仕事はあっても人がいない…海外紙「アベノミクスの公共事業は日本を救えない」
政府は24日、2014年の予算案を発表した。ウォール・ストリート・ジャーナル紙は、トンネル崩落事故など国内のインフラ老朽化が進む中、安倍政権が災害に強い国造りを掲げているにも関わらず、公共事業費は1.9%増に留まると報じた。ロイターによると、第3四半期の政府公共事業支出は前四半期比6.5%増もあった。
しかし1年間で株価がほぼ50%アップし、金利も低いにも関わらず、個人消費や設備投資は伸びていない。各紙、公共事業はアベノミクス刺激策の柱ではあるものの、公共事業頼みでは日本は救われないと主張する。そこには経済・労働市場の構造的な問題がある。
【仕事はあっても人がいない、金を撒いても使われない】
ウォール・ストリート・ジャーナル紙は、公共事業を増やそうにも高齢化で建設労働者が足りず、現行プロジェクトの進捗もはかばかしくないと指摘している。麻生財務相も同日、自治体が入札業者を集められない状態であることを認め、一時的な外国人労働者の招致も示唆した。同紙は、日本では外国人労働者は風当たりが強いと警告する。
ニューヨーク・タイムズ紙は、公共事業頼み体質である佐賀県の状況を伝えた。公共事業で大金を投下しなければ経済が立ち行かず、かといって投下しても、先行きが不安なために企業が投資や雇用を行わない、というジレンマである。そして投資や雇用で能力拡大をしないがゆえに、大型の公共事業案件があっても受注できない。すなわち、いつ終わるか判らない「公共支出祭り」では事態は改善しないとのことである。

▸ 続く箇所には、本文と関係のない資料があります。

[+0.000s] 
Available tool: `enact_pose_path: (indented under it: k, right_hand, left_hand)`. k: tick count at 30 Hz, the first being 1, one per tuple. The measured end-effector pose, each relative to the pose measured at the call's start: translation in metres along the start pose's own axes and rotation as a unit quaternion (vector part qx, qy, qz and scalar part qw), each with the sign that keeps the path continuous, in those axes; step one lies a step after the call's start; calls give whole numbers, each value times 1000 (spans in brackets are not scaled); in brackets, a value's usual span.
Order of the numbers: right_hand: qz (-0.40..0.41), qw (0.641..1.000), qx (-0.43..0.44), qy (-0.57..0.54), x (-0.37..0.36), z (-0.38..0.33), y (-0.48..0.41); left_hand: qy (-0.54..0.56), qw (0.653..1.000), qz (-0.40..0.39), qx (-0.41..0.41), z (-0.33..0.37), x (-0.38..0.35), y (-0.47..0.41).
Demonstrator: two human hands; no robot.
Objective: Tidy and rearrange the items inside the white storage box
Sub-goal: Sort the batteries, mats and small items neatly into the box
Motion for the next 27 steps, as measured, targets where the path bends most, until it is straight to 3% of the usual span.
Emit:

それよりも、同県唐津市では地元企業が主導して、地元農家に化粧品の原料となるハーブなどを栽培させるプロジェクトがあると紹介されている。これまでに1千万円しか投下されていないにも関わらず、当局の期待は大きいようだ。
【安倍政権の言う賃上げなどファンタジー】
雇用・賃金が改善しない現状についてロイターは、正社員から落ちて「一度なったら永遠にそのまま」な、非正規雇用者の窮状を伝えた。昨年の非正規雇用者数は1813万人で全労働力の3分の1以上、1997年から57%増加している。正社員は3340万人で12%減少である。日本の平均年間給与は408万円で同じく13%減少で、非正規雇用では、生活保障が無いにもかかわらず平均168万円にしかならない。取材された非正規雇用者は、安倍政権の唱える賃金上昇を「ファンタジーでしかない」と一蹴した。
政府は解雇規制の自由化を検討している。これは安定成長のための構造改革であるが、「容易な解雇が容易な雇用につながるなら」の話であって、単に正社員が非正規化され犠牲になるだけの結果を同紙は危惧する。政府は、同じ職場での派遣契約を原則3年までとする制限の撤廃法案も作成中だが、これもまた「正社員を待遇の悪い非正規雇用者で置き換えることを許す」と懸念されている。
また専門家は、非正規雇用者は熟練化しにくく、これに依存することは生産性を低下させ、かえって競争力を落とすと警告している。